Legendary chef Julia Child appeared on "Good Morning America" on May 11, 1995, with her Ragout of Chicken and Coq a Vin recipes. To print these recipes, scroll to the bottom of the page and click "Print This Article" icon.
Ragout of Chicken and Onions in Red Wine
For 4 servings
2 ½ to 3 pounds frying chicken parts
2 tbs. butter
1 tbs. olive oil or good cooking oil
Salt and freshly ground pepper
1 or 2 large cloves of garlic, pureed
1 imported bay leaf
¼ tsp or so thyme
1 large ripe red unpeeled tomato, chopped, or 1/3 cup canned Italian plum tomatoes
3 cups young red wine (Zinfandel, Macon or Chianti type)
1 or more cups chicken stock
Beurre manie for the sauce (1 ½ tbs. each flour softened butter blended to a paste)
Fresh parsley sprigs or chopped parsley
Special Equipment Suggested:
A heavy-bottomed 12-inch frying pan or casserole 2 inches deep, and a cover for the pan (or an electric frying pan)
1. Browning the chicken -- about 5 minutes. Dry the chicken parts thoroughly, and brown in hot butter and oil. Remove to a side dish, leaving the fat in the pan.
2. Simmering the chicken. Season the chicken lightly with salt and pepper; return it to the pan. Add the browned onions, and the garlic, bay, thyme and tomato. Pour in the wine and enough stock barely to cover the ingredients. Bring to the simmer; cover, and simmer slowly 20 minutes, or until the chicken is tender when pressed.
3. Finishing the chicken -- the sauce. Remove the chicken to a side dish, and spoon surface fat off the cooking juices. Pour the juices (and onions) into a saucepan and taste very carefully for strength and seasoning. Boil down rapidly if it needs strength, adding more of the seasonings if you think them necessary.
4. Off heat, whisk the beurre manie to make a lightly-thickened sauce. Bring briefly to the simmer -- the sauce should be just thick enough to coat a spoon lightly. Wash out the casserole; return the chicken to it, basting with the sauce and onions.
Ahead-of-time note: If you are not serving shortly, set aside uncovered. Or, for later serving, refrigerate uncovered. Cover when chilled.
Serving: Before serving, reheat, basting the chicken with the sauce; simmer a few minutes to rewarm nicely but not to overcook. Decorate with parsley and serve.
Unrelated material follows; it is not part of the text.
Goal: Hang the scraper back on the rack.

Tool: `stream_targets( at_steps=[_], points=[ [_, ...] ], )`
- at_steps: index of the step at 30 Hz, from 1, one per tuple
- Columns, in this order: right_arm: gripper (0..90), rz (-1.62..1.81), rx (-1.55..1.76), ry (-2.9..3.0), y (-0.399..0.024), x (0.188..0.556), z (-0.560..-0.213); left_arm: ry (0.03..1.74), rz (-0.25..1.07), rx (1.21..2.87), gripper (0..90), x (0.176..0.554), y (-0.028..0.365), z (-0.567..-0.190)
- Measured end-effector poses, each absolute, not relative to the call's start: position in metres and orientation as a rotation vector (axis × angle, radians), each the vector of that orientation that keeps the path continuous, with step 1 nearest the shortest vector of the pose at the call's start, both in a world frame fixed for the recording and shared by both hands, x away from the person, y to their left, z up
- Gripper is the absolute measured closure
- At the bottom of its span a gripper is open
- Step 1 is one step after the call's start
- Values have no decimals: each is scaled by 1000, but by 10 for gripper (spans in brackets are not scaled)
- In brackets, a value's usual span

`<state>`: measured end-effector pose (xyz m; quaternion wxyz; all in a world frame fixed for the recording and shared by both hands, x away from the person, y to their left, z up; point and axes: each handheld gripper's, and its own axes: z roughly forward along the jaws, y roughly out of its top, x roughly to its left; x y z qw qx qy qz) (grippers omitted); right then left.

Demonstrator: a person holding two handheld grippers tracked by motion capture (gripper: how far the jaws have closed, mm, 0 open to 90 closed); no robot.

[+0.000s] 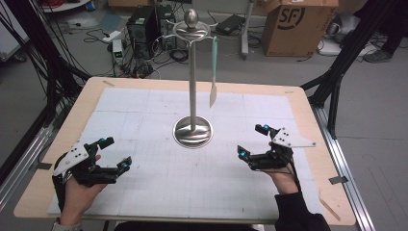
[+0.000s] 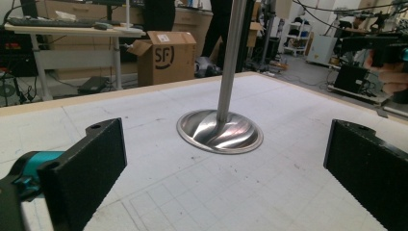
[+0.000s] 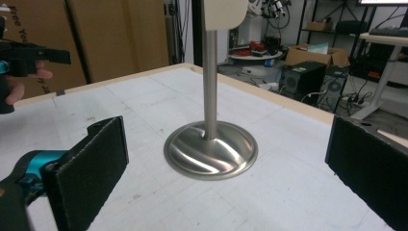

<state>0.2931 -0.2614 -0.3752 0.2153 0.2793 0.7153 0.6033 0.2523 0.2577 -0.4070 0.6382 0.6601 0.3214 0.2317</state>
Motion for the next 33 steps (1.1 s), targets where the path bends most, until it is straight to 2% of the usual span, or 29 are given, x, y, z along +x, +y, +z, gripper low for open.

Suggested accompaniments: Either arrange the chicken on a hot platter and decorate with small steamed potatoes and parsley, or mound it on a bed of rice or noodles. You could also serve a fresh green vegetable, or follow the chicken with a tossed green salad and cheese. A light young red wine is recommended here, presumably the same one you used in the dish itself.
Julia Child's Coq au Vin
Chicken in red wine with small braised onions, mushrooms, and lardons of pork. An elaboration on the far more elementary preceding ragout, coq au vin involves more hand work since you have lardons of bacon to prepare for the special flavor they give to the sauce. Then there is the traditional garnish of small braised onions and sautéed mushrooms. This combination makes a wonderfully satisfying dish, and a fine one for company.
For 4 servings
½ cup (4 ounces) lardons -- 1-by-¼-inch strips of blanched slab bacon or salt pork (see Special Note below)
Ingredients for the Ragout of Chicken and Onions in Red Wine (preceding recipe), minus the sliced onions
1/3 cup good brandy, optional
12 to 16 small brown-braised white onions
3 cups fresh mushrooms, trimmed, quartered and sautéed
1. Browning and simmering the chicken. Before browning the chicken, sauté the blanched bacon or salt pork and remove to a side dish, leaving the fat in the pan. Brown the chicken in the pork fat, adding a little olive oil, if needed. Flame the chicken with the brandy, if you wish -- it does give its own special flavor, besides being fun to do. Then proceed to simmer the chicken in the wine, stock, tomatoes and seasoning as directed in the master recipe.
2. Finishing the dish. Strain, degrease, and finish the sauce, also as described. Strew the braised onions and sautéed mushrooms over the chicken, baste with the sauce, and simmer a few minutes, basting, to rewarm the chicken and to blend flavors.
Special note: To blanch bacon or salt pork: When you use bacon or salt pork in cooking, you want to remove its salt as well as its smoky flavor, which would permeate the rest of the food. To do so, you blanch it -- meaning, you drop it into a saucepan of cold water to cover it by 2 to 3 inches, bring it to the boil, and simmer 5 to 8 minutes; the drain, refresh in cold water, and pat dry in paper towels.